> _ACTIVITY_: Copy out the listing that follows exactly, dropping every picture.

=== Begin Enclosure ===

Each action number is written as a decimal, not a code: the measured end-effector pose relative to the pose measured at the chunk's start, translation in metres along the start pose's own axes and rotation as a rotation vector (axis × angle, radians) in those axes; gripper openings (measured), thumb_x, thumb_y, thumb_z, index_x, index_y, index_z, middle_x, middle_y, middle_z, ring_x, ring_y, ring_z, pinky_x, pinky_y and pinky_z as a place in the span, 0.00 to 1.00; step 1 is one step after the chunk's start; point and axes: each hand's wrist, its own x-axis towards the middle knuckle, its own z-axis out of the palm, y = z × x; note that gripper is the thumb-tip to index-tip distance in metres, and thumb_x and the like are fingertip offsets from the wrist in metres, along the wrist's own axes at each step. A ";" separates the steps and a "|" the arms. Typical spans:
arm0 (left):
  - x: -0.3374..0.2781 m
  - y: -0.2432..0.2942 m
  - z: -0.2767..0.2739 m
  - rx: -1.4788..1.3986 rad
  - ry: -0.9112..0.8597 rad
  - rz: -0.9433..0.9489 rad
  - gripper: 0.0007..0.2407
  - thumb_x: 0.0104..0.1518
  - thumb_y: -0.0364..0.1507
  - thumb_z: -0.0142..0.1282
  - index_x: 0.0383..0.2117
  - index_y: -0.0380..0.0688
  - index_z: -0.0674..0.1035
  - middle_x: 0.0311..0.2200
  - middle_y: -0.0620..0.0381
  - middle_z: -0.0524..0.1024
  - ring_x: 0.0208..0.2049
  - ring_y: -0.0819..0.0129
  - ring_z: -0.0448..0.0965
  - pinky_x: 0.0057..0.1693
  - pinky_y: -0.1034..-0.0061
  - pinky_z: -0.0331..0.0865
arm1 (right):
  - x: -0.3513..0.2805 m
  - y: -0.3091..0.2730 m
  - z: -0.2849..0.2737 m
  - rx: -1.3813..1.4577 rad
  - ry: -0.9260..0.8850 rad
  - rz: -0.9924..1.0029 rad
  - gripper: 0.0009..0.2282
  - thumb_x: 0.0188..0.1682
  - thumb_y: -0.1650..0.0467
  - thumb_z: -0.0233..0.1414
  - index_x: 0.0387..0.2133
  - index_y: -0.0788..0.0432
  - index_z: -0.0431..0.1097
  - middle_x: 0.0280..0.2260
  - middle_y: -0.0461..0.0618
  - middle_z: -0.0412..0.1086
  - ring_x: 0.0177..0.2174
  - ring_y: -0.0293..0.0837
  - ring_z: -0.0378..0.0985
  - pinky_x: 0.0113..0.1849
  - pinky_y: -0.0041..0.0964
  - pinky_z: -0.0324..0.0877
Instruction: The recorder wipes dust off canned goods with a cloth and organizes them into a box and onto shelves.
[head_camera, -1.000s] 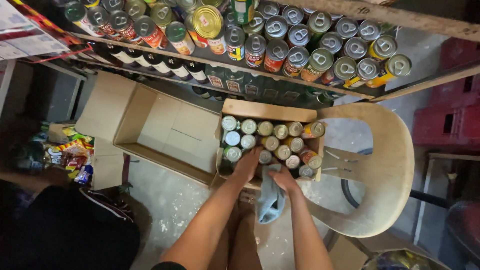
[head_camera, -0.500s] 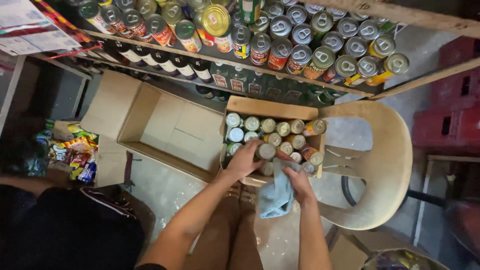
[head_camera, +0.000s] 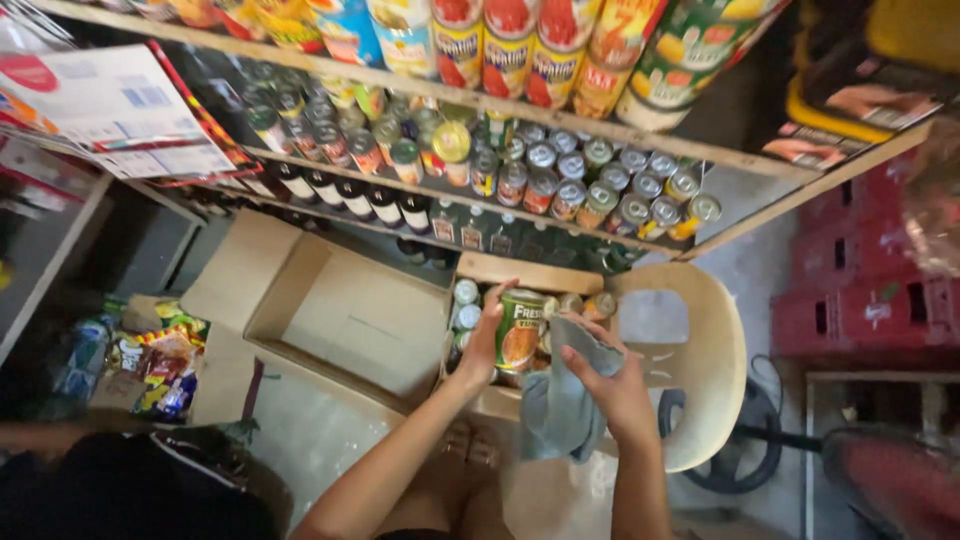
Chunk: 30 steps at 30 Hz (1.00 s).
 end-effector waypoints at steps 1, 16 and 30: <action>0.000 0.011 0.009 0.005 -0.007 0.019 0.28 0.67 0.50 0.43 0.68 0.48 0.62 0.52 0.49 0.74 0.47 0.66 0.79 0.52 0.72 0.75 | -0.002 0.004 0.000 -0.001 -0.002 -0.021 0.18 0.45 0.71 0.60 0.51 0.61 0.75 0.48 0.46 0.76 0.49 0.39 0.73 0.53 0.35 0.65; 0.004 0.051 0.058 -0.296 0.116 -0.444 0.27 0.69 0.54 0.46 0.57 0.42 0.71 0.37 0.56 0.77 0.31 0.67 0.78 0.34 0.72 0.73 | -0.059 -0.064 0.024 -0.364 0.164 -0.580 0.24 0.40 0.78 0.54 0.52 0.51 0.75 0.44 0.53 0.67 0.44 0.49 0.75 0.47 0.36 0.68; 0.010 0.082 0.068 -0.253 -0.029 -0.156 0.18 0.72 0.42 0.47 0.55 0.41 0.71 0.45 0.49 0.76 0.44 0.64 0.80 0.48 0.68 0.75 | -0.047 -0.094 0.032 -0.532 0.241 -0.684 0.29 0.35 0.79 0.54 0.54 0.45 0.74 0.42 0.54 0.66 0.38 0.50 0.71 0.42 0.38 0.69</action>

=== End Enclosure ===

> _ANSWER BOX_:
Each action number is written as a decimal, not a code: the measured end-effector pose relative to the pose measured at the chunk's start, translation in metres along the start pose's own axes and rotation as a rotation vector (axis × angle, radians) in those axes; gripper openings (measured), thumb_x, thumb_y, thumb_z, index_x, index_y, index_z, middle_x, middle_y, middle_z, ring_x, ring_y, ring_z, pinky_x, pinky_y and pinky_z as a place in the span, 0.00 to 1.00; step 1 is one step after the chunk's start; point and axes: each hand's wrist, its own x-axis towards the middle knuckle, its own z-axis out of the palm, y = z × x; note that gripper is the thumb-tip to index-tip distance in metres, and thumb_x and the like are fingertip offsets from the wrist in metres, along the wrist's own axes at each step. A ";" separates the steps and a "|" the arms. Typical spans:
arm0 (left):
  - x: -0.3374..0.2781 m
  - y: -0.2432..0.2942 m
  - z: -0.2767..0.2739 m
  - rx: -1.4788..1.3986 rad
  - ry: -0.9112..0.8597 rad
  - rz: -0.9433..0.9489 rad
  - gripper: 0.0007..0.2407
  - thumb_x: 0.0104..0.1518
  - thumb_y: -0.0364..0.1507
  - thumb_z: -0.0142..0.1282
  - index_x: 0.0383..0.2117
  - index_y: -0.0380..0.0688
  - index_z: -0.0674..0.1035
  - middle_x: 0.0311..0.2200
  - middle_y: -0.0620..0.0381
  - middle_z: -0.0524..0.1024
  - ring_x: 0.0208..0.2049
  - ring_y: -0.0819..0.0129
  - ring_z: -0.0448..0.0965
  - pinky_x: 0.0057..0.1693
  - pinky_y: -0.1034..-0.0061
  - pinky_z: -0.0331..0.0865
arm1 (right):
  - x: -0.3513..0.2805 m
  - y: -0.3091..0.2730 m
  - z: -0.2849..0.2737 m
  - rx: -1.3813..1.4577 rad
  - ry: -0.9260..0.8850 rad
  - rz: -0.9924..1.0029 rad
  - gripper: 0.0009..0.2282
  - thumb_x: 0.0188..0.1682
  - thumb_y: -0.1650..0.0467
  - thumb_z: -0.0233..0.1414
  - index_x: 0.0387..0.2133
  - index_y: -0.0788..0.0432
  - index_z: -0.0431..0.1097
  - middle_x: 0.0280..0.2260
  - middle_y: -0.0461..0.0618
  - middle_z: -0.0412..0.1086
  - ring_x: 0.0177..0.2174
  - ring_y: -0.0293..0.0837
  - ring_z: -0.0378..0.0985
  - pinky_x: 0.0113..0.1849
  - pinky_y: -0.0041..0.0964
  - pinky_z: -0.0324..0.0877
Instruction: The recorder wipes dust off canned goods with a cloth and organizes them into a box and onto shelves.
[head_camera, -1.000s] 
[head_camera, -0.500s] 
[head_camera, +0.000s] 
Chunk: 30 steps at 30 Hz (1.00 s).
 end-effector waypoints at steps 1, 16 and 30: <action>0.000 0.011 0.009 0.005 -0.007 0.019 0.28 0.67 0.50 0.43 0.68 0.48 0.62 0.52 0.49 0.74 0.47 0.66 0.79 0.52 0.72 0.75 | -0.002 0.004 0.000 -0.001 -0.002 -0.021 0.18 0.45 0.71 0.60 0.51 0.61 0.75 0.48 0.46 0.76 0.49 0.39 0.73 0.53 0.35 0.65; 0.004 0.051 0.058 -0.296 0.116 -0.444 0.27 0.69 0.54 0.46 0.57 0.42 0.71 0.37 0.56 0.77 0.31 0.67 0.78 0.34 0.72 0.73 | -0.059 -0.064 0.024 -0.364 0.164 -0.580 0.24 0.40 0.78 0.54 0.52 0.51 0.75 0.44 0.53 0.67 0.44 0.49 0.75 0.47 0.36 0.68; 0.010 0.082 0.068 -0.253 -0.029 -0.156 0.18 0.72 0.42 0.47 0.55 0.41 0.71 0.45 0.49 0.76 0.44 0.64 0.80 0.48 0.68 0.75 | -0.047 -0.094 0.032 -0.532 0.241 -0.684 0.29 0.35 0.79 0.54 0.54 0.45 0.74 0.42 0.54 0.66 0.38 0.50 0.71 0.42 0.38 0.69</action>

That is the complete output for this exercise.